Work item:
Could you reproduce, word for word, everything below from the line containing "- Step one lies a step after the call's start" down to the line containing "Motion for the", with both of those lines included and no others?

Data below:
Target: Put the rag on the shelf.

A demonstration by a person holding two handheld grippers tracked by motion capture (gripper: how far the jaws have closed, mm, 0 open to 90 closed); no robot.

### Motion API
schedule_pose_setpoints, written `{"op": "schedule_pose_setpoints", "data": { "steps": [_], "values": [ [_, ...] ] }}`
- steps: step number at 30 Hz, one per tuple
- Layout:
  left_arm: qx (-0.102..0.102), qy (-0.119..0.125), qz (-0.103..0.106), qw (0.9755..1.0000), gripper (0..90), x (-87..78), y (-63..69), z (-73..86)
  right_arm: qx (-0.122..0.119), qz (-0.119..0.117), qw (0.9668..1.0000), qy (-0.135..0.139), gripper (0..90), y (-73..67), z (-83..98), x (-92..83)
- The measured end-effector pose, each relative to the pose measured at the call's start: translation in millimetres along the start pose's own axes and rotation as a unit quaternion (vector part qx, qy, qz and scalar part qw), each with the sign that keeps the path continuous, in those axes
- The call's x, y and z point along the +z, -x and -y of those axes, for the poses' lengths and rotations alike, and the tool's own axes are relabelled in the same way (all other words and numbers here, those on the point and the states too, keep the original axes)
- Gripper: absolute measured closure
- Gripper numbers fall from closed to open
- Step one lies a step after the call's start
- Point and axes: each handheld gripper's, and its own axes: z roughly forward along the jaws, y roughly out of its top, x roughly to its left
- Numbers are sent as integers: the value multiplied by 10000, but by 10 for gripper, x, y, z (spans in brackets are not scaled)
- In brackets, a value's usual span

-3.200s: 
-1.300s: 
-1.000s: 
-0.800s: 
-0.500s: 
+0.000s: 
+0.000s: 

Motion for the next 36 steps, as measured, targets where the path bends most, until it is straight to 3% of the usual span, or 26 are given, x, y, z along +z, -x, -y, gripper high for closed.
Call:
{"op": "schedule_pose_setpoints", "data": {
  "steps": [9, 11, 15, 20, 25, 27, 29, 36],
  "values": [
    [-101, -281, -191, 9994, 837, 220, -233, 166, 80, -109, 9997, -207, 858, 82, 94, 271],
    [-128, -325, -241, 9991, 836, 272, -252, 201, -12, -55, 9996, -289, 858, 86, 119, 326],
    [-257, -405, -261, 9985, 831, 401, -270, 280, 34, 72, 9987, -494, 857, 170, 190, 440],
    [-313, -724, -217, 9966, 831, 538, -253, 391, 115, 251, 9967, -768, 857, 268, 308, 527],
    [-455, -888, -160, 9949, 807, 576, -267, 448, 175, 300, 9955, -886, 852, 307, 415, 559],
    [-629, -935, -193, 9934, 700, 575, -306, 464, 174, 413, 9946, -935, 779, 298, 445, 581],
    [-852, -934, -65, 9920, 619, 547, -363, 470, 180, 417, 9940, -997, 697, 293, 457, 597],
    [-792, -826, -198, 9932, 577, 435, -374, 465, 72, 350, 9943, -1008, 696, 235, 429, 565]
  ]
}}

Written answer:
- Step one lies a step after the call's start
- Point and axes: each handheld gripper's, and its own axes: z roughly forward along the jaws, y roughly out of its top, x roughly to its left
- Numbers are sent as integers: the value multiplied by 10000, but by 10 for gripper, x, y, z (spans in brackets are not scaled)
- In brackets, a value's usual span

-3.200s: 
-1.300s: 
-1.000s: 
-0.800s: 
-0.500s: 
+0.000s: 
+0.000s: 

Motion for the next 36 steps, as measured, targets where the path bends most, until it is straight to 3% of the usual span, or 26 are given, x, y, z along +z, -x, -y, gripper high for closed.

Nothing further is required for this exercise.